O mundo ocidental tem acompanhado com interesse o desenrolar da nominada “Operação Mãos Limpas”, promovida pela Promotoria Italiana, que tem produzido efeitos concretos, sobretudo no mundo político e administrativo da península. O exemplo italiano tem provocado atuações, embora ainda tímidas, no nosso país, seja no âmbito federal, seja neste Estado. A timidez decorre da necessidade que tem o Ministério Público, no Brasil, de intermediação do Judiciário e da atividade policial para quase tudo, porque dispões de pouca, quase nenhuma, função executiva, o que não ocorre na Itália, onde o Ministério Público pode atuar diretamente, exercendo poderes de direção da investigação de fatos criminosos, através do exercício de atividade de instrução (o vulgarmente chamado juízo de instrução), com amplos poderes de requisição e produção direta de provas, decretação detenções provisórias, condução de pessoas etc., fatores responsáveis ao sucesso das investigações naquele país.
Aqui no Brasil, O Ministério Público, que era um ilustre desconhecido de quase todos, tornou-se talvez a única marca de qualidade contida na Constituição de 1988. É certo que o nome existe há muito, mas não se pode negar que a Constituição deu ao órgão a necessária têmpera, ao assegurar-lhe autonomia frente aos poderes tradicionais e atribuir-lhe competência social e politicamente relevante.
À autonomia da instituição o constituinte de 88 agregou a independência funcional dos seus promotores e procuradores, garantia que, aliada aos poderes de requisição civil e penal, de controle da atividade policial e de investigação civil, inclusive sobre os poderes formais do Estado e quaisquer dos membros, tornou o Ministério Público – e o seu segmento mais conhecido, a Promotoria – uma instituição que não pode ser contrastada pelos poderes de Estado, já que deles independe.
Este perfil, que é ainda insuficiente, tem incomodado demais àqueles que sempre se sentiram acima da lei – maus políticos, criminosos de alto coturno, corruptos em geral.

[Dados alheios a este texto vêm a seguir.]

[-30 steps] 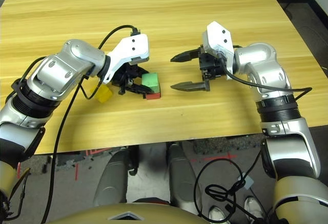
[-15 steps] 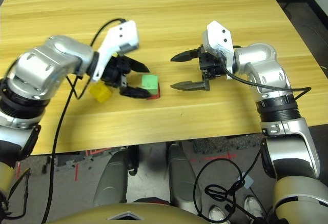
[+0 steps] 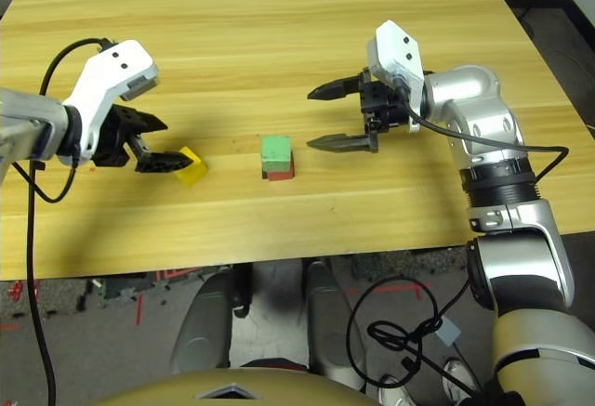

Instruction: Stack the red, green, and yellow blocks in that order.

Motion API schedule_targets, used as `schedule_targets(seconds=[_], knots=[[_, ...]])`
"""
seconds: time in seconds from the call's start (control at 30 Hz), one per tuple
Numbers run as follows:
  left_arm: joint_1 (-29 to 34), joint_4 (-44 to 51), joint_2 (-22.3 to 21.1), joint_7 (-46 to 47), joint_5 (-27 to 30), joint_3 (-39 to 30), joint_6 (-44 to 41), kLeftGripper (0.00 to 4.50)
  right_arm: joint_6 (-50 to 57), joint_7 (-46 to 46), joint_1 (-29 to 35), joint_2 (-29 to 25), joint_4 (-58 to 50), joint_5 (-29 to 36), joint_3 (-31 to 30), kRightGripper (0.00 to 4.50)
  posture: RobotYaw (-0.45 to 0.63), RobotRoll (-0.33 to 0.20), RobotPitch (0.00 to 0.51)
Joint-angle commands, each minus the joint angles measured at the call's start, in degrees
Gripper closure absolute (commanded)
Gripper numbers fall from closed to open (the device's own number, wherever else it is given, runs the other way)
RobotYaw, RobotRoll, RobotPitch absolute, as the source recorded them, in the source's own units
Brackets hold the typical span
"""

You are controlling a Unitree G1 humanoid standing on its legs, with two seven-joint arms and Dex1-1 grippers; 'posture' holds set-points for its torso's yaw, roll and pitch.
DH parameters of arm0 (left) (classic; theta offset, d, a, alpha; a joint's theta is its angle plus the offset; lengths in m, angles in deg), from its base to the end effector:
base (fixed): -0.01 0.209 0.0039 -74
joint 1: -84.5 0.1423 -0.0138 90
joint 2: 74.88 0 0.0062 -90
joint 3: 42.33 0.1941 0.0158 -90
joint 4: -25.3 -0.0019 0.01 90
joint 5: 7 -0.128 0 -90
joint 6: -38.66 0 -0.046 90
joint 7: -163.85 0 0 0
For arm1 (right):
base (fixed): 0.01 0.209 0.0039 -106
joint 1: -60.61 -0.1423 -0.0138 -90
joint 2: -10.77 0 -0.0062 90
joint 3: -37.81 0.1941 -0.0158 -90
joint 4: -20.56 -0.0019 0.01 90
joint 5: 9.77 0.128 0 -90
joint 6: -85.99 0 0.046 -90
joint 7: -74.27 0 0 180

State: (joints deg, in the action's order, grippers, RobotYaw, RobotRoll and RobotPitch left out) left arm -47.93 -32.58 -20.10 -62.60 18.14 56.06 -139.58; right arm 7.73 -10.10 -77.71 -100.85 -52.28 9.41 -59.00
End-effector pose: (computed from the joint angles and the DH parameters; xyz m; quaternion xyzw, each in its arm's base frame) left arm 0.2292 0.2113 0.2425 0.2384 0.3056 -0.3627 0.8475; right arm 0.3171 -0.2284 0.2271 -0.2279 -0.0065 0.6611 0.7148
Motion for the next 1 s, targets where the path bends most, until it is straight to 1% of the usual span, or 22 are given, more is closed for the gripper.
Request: schedule_targets(seconds=[0.03, 0.2, 0.43, 0.53, 0.57, 0.67, 0.7, 0.73, 0.83, 0.9, 0.93, 1.0], knots=[[3.6, 3.0, 1.5, 3.4, 0.9, -1.0, -2.2, 0.05, -0.5, -0.9, -0.6, 0.1, 0.5, -0.5, -0.5, 0.0, 0.16, 0.067, 0.261], [8.0, 1.9, 1.9, 7.4, -0.3, 0.7, 2.2, 0.05, 0.0, -1.0, -0.7, 0.6, 0.2, -0.6, -0.5, 0.0, 0.16, 0.064, 0.263], [8.6, -1.8, 2.2, 11.1, -1.9, 2.1, 7.2, 0.05, 1.2, -0.5, -0.3, 0.5, -1.0, -0.3, -0.1, 0.0, 0.14, 0.057, 0.262], [7.7, -3.0, 2.8, 12.2, -2.1, 1.6, 8.1, 0.63, 1.4, -0.3, -0.2, 0.2, -1.1, -0.4, 0.1, 0.0, 0.14, 0.057, 0.26], [7.4, -3.3, 2.8, 12.0, -2.1, 1.8, 8.8, 0.95, 1.4, -0.3, -0.2, 0.2, -1.1, -0.4, 0.1, 0.0, 0.14, 0.057, 0.259], [6.5, -3.6, 2.2, 11.2, -1.6, 2.2, 10.4, 2.14, 1.3, -0.1, -0.1, 0.0, -1.1, -0.4, 0.2, 0.0, 0.14, 0.059, 0.256], [6.2, -3.5, 1.9, 10.9, -1.2, 2.2, 9.7, 2.45, 1.3, -0.1, -0.1, 0.0, -1.1, -0.4, 0.2, 0.0, 0.14, 0.059, 0.256], [5.8, -3.2, 1.8, 10.3, -0.6, 2.0, 9.5, 2.52, 1.3, -0.1, -0.1, -0.1, -1.0, -0.4, 0.3, 0.0, 0.14, 0.059, 0.256], [3.0, -3.5, 0.9, 8.3, 1.5, 1.1, 7.7, 2.51, 1.2, -0.1, 0.0, -0.2, -0.9, -0.4, 0.3, 0.0, 0.14, 0.058, 0.249], [-2.6, -6.0, 0.4, 5.0, 3.1, 0.9, 9.0, 2.51, 0.7, -0.4, -0.1, -0.4, -0.2, -0.7, 0.2, 0.0, 0.15, 0.06, 0.247], [-5.6, -7.6, 1.0, 3.6, 3.7, 0.7, 10.4, 2.51, 0.5, -0.6, -0.2, -0.4, 0.0, -0.8, 0.2, 0.0, 0.15, 0.06, 0.247], [-11.3, -10.4, 0.7, 0.3, 4.2, 2.6, 12.2, 2.51, 0.2, -0.8, -0.3, -0.5, 0.5, -0.9, 0.0, 0.0, 0.15, 0.064, 0.244]])
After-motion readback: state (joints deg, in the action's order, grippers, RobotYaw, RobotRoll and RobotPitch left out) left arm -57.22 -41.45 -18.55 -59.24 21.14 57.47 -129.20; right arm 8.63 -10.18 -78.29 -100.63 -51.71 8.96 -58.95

E o incômodo tem levado esses grupos, que são influentes e têm cúmplices em várias esferas importantes de formação de opinião e de produção de decisões políticas, a buscar meios para tentar destruir os pontos de sustentação do Ministério Público, que são sua independência dos poderes, a sua autonomia administrativa e financeira e a sua competência constitucional.
Durante a malograda revisão constitucional, número expressivo de emendas constitucionais de revisão tentava ora extinguir o mandato de procurador-geral, o chefe do Ministério Público, convertendo-o em mero assessor do governo, ora reduzir a competência traçada na atual Constituição, com finalidade, mais que evidente, de ferir de morte a única instituição redefinida pelo constituinte de 88, que foi responsável por verdadeira revolução nas relações do Estado com a sociedade.
Todos sabemos que não há boa-fé nessas iniciativas que, embora devessem, não estão sepultadas. Elas voltarão por ocasião das anunciadas emendas à Constituição e, como pretexto de enxugar o Estado, tentarão atingir o Ministério Público, visto de forma preconceituosa por alguns como detentor de poderes excessivos.
O Ministério Público não detém poderes em excesso, pois os que lhe foram atribuídos na verdade não bastam, como já mencionado acima, para atender à demanda dos que clamam por atuação executiva da instituição para impedir abusos, notadamente os praticados pelo poder público em geral, contra vários segmentos sociais.
Longe de pensar em reduzir os poderes Ministério Público, deveriam os políticos dotar o órgão de maiores e mais definidas competências no campo de repressão penal, por exemplo, à semelhança dos procuradores da República italiana, aqui confundidos com juizes mais por conveniência dos tradutores que por fidelidade da função dos referidos agentes do Ministério Público.
Deveriam, também, assegurar a escolha dos dirigentes do órgão diretamente pelos seus integrantes que demonstram sempre, têm visão profissional e conhecido bom senso, além de indiscutível apego à coisa pública e que lutam , todo o tempo, para impedir que se instalem preconceitos corporativos que possam afastar o Ministério Público da sua destinação social e política.
No próximo dia 14, neste estado, o Ministério Público comporá sua lista tríplice da qual sairá o procurador-geral dos próximos dois anos. Os promotores e procuradores terão oportunidade de confirmar se querem uma chefia independente ou não, pois há candidatos também para atender aos saudosos do atraso, aqueles que sentem enorme atração pela “proteção” do Poder Executivo, que a história provou danosa para a promotoria e sobretudo para sociedade.
Ertulei Laureano Matos é Procurador de Justiça, integrante do Conselho Superior do Ministério Público do Estado do Rio de Janeiro.